On computational complexity of graph inference from counting

Lecturer : 
Shinnosuke Seki
Event type: 
HIIT seminar
Doctoral dissertation
Respondent: 
Opponent: 
Custos: 
Event time: 
2012-04-30 13:15 to 14:00
Place: 
Lecture Hall T2, ICS department
Description: 

Abstract: In de novo drug design, chemical compounds are quantitized as real-valued vectors called chemical descriptors, and an optimization algorithm runs on those of known drug-like chemical compounds in a database and outputs an optimal chemical descriptor. Since structural information is needed for chemical synthesis, we must infer chemical graphs from the obtained descriptor. This is formalized as a graph inference problem from a real-value vector.

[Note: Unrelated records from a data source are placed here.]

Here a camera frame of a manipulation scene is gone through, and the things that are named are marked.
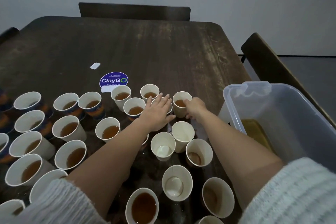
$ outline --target empty paper cup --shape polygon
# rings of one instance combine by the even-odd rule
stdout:
[[[77,127],[70,134],[62,136],[63,128],[70,123],[77,123]],[[52,133],[55,137],[61,138],[66,142],[72,140],[81,140],[81,141],[86,140],[86,132],[84,131],[82,125],[79,122],[79,119],[76,116],[71,115],[64,116],[58,121],[56,121],[52,127]]]
[[[78,99],[76,93],[65,93],[55,99],[54,108],[64,115],[76,116],[79,120],[82,120],[85,117],[85,112],[78,106]]]
[[[144,100],[142,100],[141,98],[130,98],[129,100],[127,100],[124,104],[124,112],[127,114],[127,117],[129,118],[129,120],[134,121],[135,119],[139,118],[142,111],[138,114],[132,115],[132,114],[128,114],[128,112],[134,108],[134,107],[141,107],[142,110],[145,109],[146,107],[146,103]]]
[[[72,154],[75,150],[79,148],[85,149],[83,150],[83,157],[81,157],[81,155],[79,154]],[[86,148],[86,144],[83,141],[73,140],[73,141],[67,142],[56,152],[55,165],[58,169],[62,169],[62,170],[73,169],[84,161],[86,157],[86,153],[87,153],[87,148]],[[69,158],[70,154],[72,154],[73,157],[77,155],[77,157],[75,157],[74,159],[71,159],[71,157]]]
[[[160,94],[160,90],[159,90],[158,86],[156,86],[154,84],[146,84],[140,90],[141,97],[145,101],[145,103],[147,103],[147,100],[149,99],[149,96],[146,96],[146,94],[149,93],[149,92],[152,92],[152,93],[156,94],[156,96],[152,97],[152,99],[156,99],[158,94]]]
[[[14,125],[15,130],[19,133],[38,131],[47,140],[53,137],[52,127],[51,121],[40,110],[26,112],[16,120]]]
[[[7,94],[0,89],[0,112],[4,112],[13,107],[13,101],[7,96]]]
[[[25,182],[22,181],[23,172],[30,167],[30,165],[36,161],[40,161],[40,167],[36,171],[36,173]],[[19,158],[17,161],[13,163],[8,169],[5,182],[7,185],[16,187],[20,185],[24,186],[32,186],[35,182],[41,178],[42,175],[46,174],[47,172],[54,170],[53,167],[48,161],[37,154],[28,154]]]
[[[105,109],[102,103],[102,96],[98,92],[87,92],[78,100],[78,105],[94,120],[101,120],[105,117]]]
[[[205,167],[210,164],[213,152],[210,144],[203,139],[191,140],[185,149],[187,162],[191,167]]]
[[[147,141],[148,141],[148,138],[149,138],[149,134],[147,135],[147,137],[146,137],[146,140],[143,142],[143,144],[141,145],[141,148],[140,148],[140,150],[139,151],[143,151],[143,150],[145,150],[145,148],[147,147]]]
[[[68,174],[64,170],[60,169],[47,172],[34,184],[31,189],[29,194],[30,203],[35,202],[53,180],[64,178],[66,176],[68,176]]]
[[[0,112],[0,133],[8,134],[14,128],[14,123],[9,119],[7,115]]]
[[[175,93],[175,95],[173,96],[174,114],[178,118],[184,118],[187,115],[187,107],[185,107],[184,103],[181,103],[183,105],[183,107],[178,106],[176,104],[176,101],[177,100],[184,100],[184,99],[191,100],[192,98],[193,97],[185,91],[179,91],[179,92]]]
[[[185,167],[174,165],[163,174],[162,188],[170,200],[183,201],[190,196],[193,178]]]
[[[16,216],[25,208],[25,203],[22,200],[12,199],[0,205],[0,216]]]
[[[150,148],[160,161],[167,161],[175,150],[174,137],[167,132],[156,134],[150,142]]]
[[[202,188],[202,198],[208,211],[217,218],[229,216],[235,206],[230,186],[220,178],[207,179]]]
[[[32,153],[48,160],[55,154],[55,146],[46,140],[40,132],[29,131],[18,136],[9,148],[9,154],[16,158]]]
[[[173,110],[173,103],[170,103],[170,108],[168,109],[167,115],[170,115],[172,110]]]
[[[5,133],[0,133],[0,163],[9,164],[15,160],[9,154],[9,148],[11,143],[9,142],[9,136]]]
[[[53,110],[44,103],[41,94],[36,91],[22,94],[15,99],[13,106],[15,109],[22,111],[23,113],[32,110],[41,110],[45,113],[47,118],[50,118],[53,115]]]
[[[103,133],[104,133],[105,129],[107,129],[108,127],[111,127],[111,126],[117,126],[119,128],[117,133],[112,137],[103,139]],[[111,140],[113,137],[115,137],[120,132],[120,123],[116,118],[108,117],[108,118],[105,118],[105,119],[101,120],[97,124],[95,131],[96,131],[96,136],[99,139],[102,139],[104,142],[107,142],[107,141]]]
[[[117,100],[116,96],[120,93],[128,93],[128,97],[122,99],[122,100]],[[126,85],[120,85],[114,88],[111,91],[111,98],[114,100],[115,104],[118,106],[120,111],[124,111],[124,103],[131,98],[131,89],[126,86]]]
[[[195,136],[195,130],[191,124],[185,121],[178,121],[171,127],[171,133],[176,141],[176,153],[186,150],[188,142]]]
[[[137,222],[133,219],[132,216],[132,206],[134,203],[134,200],[137,198],[137,196],[139,196],[142,193],[148,193],[149,195],[151,195],[156,203],[156,212],[155,215],[153,217],[153,219],[148,222],[147,224],[154,224],[154,222],[156,221],[158,214],[159,214],[159,201],[157,196],[155,195],[155,193],[148,189],[148,188],[139,188],[137,189],[135,192],[132,193],[132,195],[129,197],[127,204],[126,204],[126,210],[125,210],[125,215],[126,215],[126,221],[128,224],[137,224]]]
[[[223,222],[215,216],[208,215],[196,221],[195,224],[223,224]]]

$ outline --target wooden table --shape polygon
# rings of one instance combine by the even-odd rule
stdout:
[[[89,68],[94,62],[101,63],[96,70]],[[152,83],[171,97],[178,91],[187,91],[203,99],[215,114],[223,105],[225,86],[250,81],[221,27],[210,22],[42,17],[0,46],[0,87],[13,99],[38,91],[52,106],[56,97],[66,92],[79,96],[88,91],[100,92],[100,78],[114,71],[127,74],[133,97],[141,97],[140,88]],[[128,126],[126,115],[119,111],[110,94],[102,96],[107,116],[119,119],[122,128]],[[53,121],[59,117],[55,114]],[[93,153],[103,145],[94,135],[96,122],[86,118],[82,125]],[[196,128],[196,136],[207,140],[202,128]],[[200,204],[204,181],[218,176],[230,184],[218,159],[214,157],[203,169],[190,169],[194,188],[191,196],[180,203],[170,201],[161,185],[164,171],[176,164],[185,166],[185,154],[174,153],[168,162],[159,162],[150,145],[138,154],[130,178],[110,209],[112,223],[125,222],[126,202],[139,187],[148,187],[157,194],[157,223],[194,223],[209,215]],[[2,191],[11,189],[5,186]],[[240,214],[236,203],[225,223],[236,223]]]

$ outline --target gray floor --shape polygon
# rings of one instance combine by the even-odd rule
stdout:
[[[336,58],[316,57],[280,57],[305,89],[336,121]],[[246,59],[244,66],[254,81],[259,81],[250,63]]]

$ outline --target wooden chair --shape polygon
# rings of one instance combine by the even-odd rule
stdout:
[[[253,33],[242,45],[241,50],[244,54],[241,59],[242,62],[245,59],[244,57],[246,57],[261,81],[268,81],[270,83],[285,83],[297,88],[329,121],[329,123],[336,128],[336,123],[305,90],[304,86],[281,62],[276,53],[268,46],[258,33]]]
[[[4,31],[0,35],[0,45],[9,40],[10,38],[14,37],[15,35],[19,34],[19,30],[17,28],[9,28],[8,30]]]
[[[82,17],[189,21],[189,7],[78,3]]]

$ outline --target white wall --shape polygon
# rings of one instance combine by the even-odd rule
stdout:
[[[189,6],[219,24],[237,53],[258,32],[280,55],[336,56],[336,0],[0,0],[0,31],[46,15],[80,16],[78,2]]]

By generalizing subword history, which was originally introduced in formal language theory to extract numerical information of words and languages based on counting, we propose a comprehensive framework to investigate the computational complexity of chemical graph inference. We also propose a (pseudo-)polynomial-time algorithm for inferring graphs in a class of practical importance from spectrums.

Bio: Shinnosuke Seki is a postdoctral researcher at the Department of Information and Computer Science, Aalto University. He received his Ph.D. from the University of Western Ontario, Canada, on combinatorics in information encoding on DNA, in 2010.  His research interest lies in algorithms, combinatorics, and automata theory.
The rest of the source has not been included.